Die Umsiedlung der Flüchtlinge werde innerhalb von fünf Jahren geschehen, hieß es in einer Mitteilung von Netanjahus Büro. In dieser Zeit gebe «es keine Notwendigkeit, die Politik der erzwungenen Ausweisung in Drittstaaten fortzusetzen».
Die Regierung habe versucht, den ursprünglichen Plan umzusetzen. Aber aufgrund von «rechtlichen Zwängen und politischen Schwierigkeiten aufseiten der Drittstaaten» sei es notwendig gewesen, einen anderen Weg zu finden. Die Einigung mit UNHCR folge internationalem Recht.
«Ich denke, das ist eine gute Lösung», sagte Netanjahu. «Ich weiß, dass es die Erwartung gab, dass wir jeden durch einen Drittstaat wegbringen können.»
Israel betrachtet die vor allem aus Eritrea und dem Sudan stammenden Flüchtlinge als illegale Einwanderer und bezeichnet sie als «Eindringlinge». Asylanträge wurden bisher nur in extrem seltenen Fällen gebilligt.
Menschenrechtsorganisationen, wie Amnesty International Israel, begrüßten laut dpa die Einigung mit den Vereinten Nationen.

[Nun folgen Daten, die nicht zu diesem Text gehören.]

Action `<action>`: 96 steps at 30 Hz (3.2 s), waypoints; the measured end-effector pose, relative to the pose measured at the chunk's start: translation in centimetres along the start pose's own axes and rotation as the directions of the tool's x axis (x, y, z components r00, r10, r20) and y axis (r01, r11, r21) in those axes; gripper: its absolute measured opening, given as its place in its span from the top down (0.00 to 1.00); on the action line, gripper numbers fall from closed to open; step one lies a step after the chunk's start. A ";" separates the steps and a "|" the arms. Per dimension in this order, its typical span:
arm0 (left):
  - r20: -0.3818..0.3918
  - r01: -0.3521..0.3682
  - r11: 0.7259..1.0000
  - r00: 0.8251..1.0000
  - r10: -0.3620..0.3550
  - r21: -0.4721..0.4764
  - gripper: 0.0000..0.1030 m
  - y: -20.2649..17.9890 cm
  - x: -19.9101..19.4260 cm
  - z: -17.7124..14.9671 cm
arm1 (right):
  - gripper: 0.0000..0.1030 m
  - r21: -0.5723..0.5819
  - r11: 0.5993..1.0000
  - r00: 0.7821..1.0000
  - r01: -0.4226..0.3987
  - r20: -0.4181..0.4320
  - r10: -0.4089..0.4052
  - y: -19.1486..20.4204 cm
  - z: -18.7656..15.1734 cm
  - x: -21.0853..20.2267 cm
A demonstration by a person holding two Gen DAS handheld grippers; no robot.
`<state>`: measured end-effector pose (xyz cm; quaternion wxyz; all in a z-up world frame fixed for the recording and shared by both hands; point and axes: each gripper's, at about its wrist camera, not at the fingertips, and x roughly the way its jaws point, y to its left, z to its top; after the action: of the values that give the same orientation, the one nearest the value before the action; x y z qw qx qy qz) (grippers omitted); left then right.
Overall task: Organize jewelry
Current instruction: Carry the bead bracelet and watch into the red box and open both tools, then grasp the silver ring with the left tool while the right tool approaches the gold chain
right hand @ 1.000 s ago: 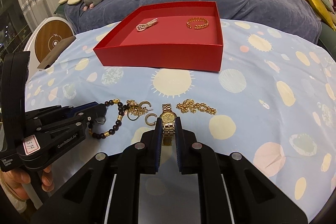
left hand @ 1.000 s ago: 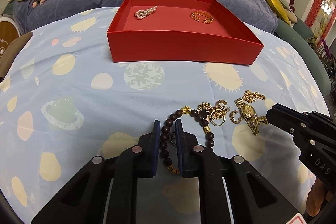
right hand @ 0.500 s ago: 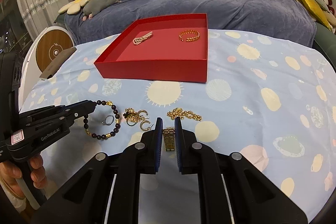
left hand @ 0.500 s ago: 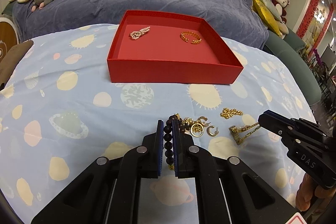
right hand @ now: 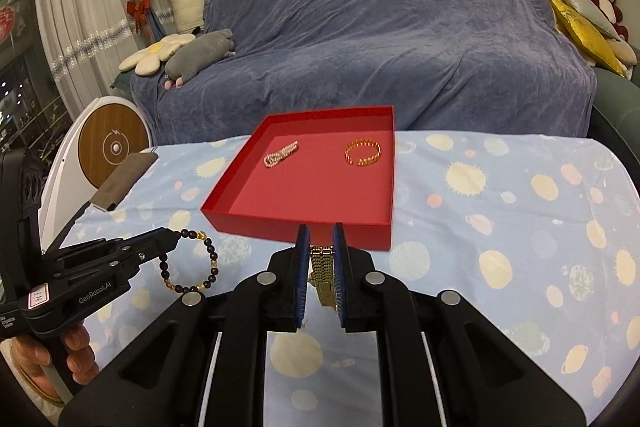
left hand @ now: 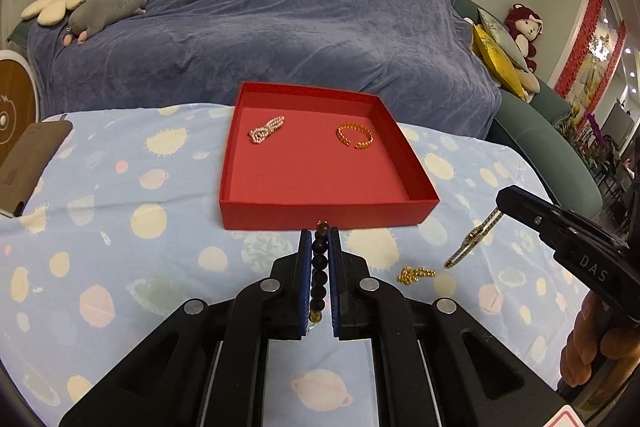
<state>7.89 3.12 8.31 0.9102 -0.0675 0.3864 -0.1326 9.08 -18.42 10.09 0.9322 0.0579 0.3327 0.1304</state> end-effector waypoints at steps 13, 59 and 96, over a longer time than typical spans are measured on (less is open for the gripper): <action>0.005 -0.013 1.000 1.000 0.013 -0.020 0.94 2.1 7.0 9.5 | 0.89 0.028 1.000 1.000 0.011 0.002 -0.011 -1.0 8.0 9.4; -0.148 -0.102 0.995 0.984 0.101 0.006 0.42 1.5 4.1 -6.2 | 0.65 0.116 0.992 0.987 0.046 -0.158 -0.028 -3.5 -7.1 0.8; -0.148 -0.086 0.994 0.984 0.095 0.066 0.83 -0.1 6.1 -7.3 | 0.65 0.021 0.999 0.966 0.033 -0.258 -0.027 -1.9 -8.9 5.8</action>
<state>6.70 1.11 -0.88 0.8850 -0.0127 0.4530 -0.1073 8.19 -18.42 -0.65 0.8822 0.0470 0.4532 0.1187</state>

Man werde darauf achten, dass alle Asylsuchenden einen Status, Rechte und Sicherheit in Israel und den anderen Ländern erhalten würden, hieß es in einer gemeinsamen Mitteilung. Gemeinden in Israel, die von einem starken Anteil von Migranten betroffen sind, äußerten sich dagegen laut Haaretz enttäuscht, weil die hohe Zahl der Migranten ihren Gemeinden "Schaden zufüge".
Mehrfach hatten Tausende Israelis in den vergangenen Wochen gegen die Abschiebung der Flüchtlinge demonstriert. Holocaust-Überlebende appellierten an die Regierung, sich angesichts der Geschichte des eigenen Volkes menschlich zu zeigen.